Since the first Raspberry Pi was released in 2012 there have been a number of changes to their design. Since I plan to include a number of different models in my cluster I will review and test each model to find its weakness and strengths.
This review focuses on the Raspberry Pi B models. This is because they are the fully featured models that I am using for my cluster.
Overview of Raspberry Pi B models
To date there have been 3 major revisions of the Raspberry Pi. In addition there have also been a number of minor revisions in between major revisions.
||1 rev 1.2
||2 rev 1.2
||Broadcom VideoCore IV @ 250 MHz
The two main differences between Raspberry Pi versions is that the CPU and RAM have been upgraded over time. The latest Raspberry Pi has much greater power than older variants, being clocked at 1.2 GHz. In addition to running a faster CPU it is a quad core and has 1GB of RAM.
The Raspberry Pi 1 had three revisions. In revision 1.2 they increased the amount of memory to 512MB and added mounting holes. In the Raspberry Pi B+ the mounting holes were changed to make them more uniform and 2 more USB ports were added.
The Raspberry Pi 2 added a new CPU which was faster and had 3 additional CPU cores. This gave a big improvement in speed for most operations. This was also the first revision to increase the RAM to 1GB providing another boost to the processing power.
The Raspberry Pi 2 revision 1.2 actually has little change. While the CPU has been changed its not clocked at the higher frequency like the Raspberry Pi 3. From the press release regarding this It appears that this was to ease production by using a more widely available SoC. Therefore the difference in these revisions should not be noticeable.
The Raspberry Pi 3 adds WiFi and Bluetooth to the board to allow for more connectivity. In addition to this they have clocked the RAM at double its previous speed. The 1GB of RAM on the Raspberry Pi 2 is clocked at 450MHz wheras the 3 clocks it at 900MHz.

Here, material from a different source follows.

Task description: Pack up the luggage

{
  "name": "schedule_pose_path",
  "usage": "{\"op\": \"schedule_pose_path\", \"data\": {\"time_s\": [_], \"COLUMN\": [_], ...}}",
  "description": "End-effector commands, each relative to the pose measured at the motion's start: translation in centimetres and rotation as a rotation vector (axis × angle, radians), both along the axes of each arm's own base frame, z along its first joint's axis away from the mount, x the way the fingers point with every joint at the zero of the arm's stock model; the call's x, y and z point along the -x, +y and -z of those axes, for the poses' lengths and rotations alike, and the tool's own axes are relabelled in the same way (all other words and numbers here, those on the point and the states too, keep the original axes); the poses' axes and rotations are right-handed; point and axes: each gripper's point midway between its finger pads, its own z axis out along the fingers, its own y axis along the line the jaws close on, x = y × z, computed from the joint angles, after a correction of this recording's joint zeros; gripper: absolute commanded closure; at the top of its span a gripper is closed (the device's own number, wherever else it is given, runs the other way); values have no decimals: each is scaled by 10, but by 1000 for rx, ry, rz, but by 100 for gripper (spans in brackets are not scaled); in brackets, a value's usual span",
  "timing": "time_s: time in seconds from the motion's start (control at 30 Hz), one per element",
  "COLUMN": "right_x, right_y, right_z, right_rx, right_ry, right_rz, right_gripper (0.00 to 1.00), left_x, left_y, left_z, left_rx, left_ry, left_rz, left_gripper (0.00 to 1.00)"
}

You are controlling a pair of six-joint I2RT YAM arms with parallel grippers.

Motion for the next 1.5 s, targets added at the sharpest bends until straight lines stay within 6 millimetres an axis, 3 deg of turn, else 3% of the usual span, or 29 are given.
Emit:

In addition to the speed increase of the RAM, the GPU has been clocked slightly faster than previously in the Raspberry Pi 3, reportedly now running at 400MHz. This should give a small improvement to running graphically intensive programs.
All models of the Raspberry Pi B have an ethernet port connected to the on-board USB hub. This is important to note if you are planning to be using USB and Ethernet a lot as you are possible going to be able to saturate the bandwidth.
What this means to the cluster
If I was going for a pure performance cluster I would fill my cluster with Raspberry Pi 3 machines. However I am going to be buying numerous different variants due to price and making the cluster more intersting. By having machines of different powers in the cluster running problems becomes harder. This is because you have to take into account the machines power when deciding what it should run.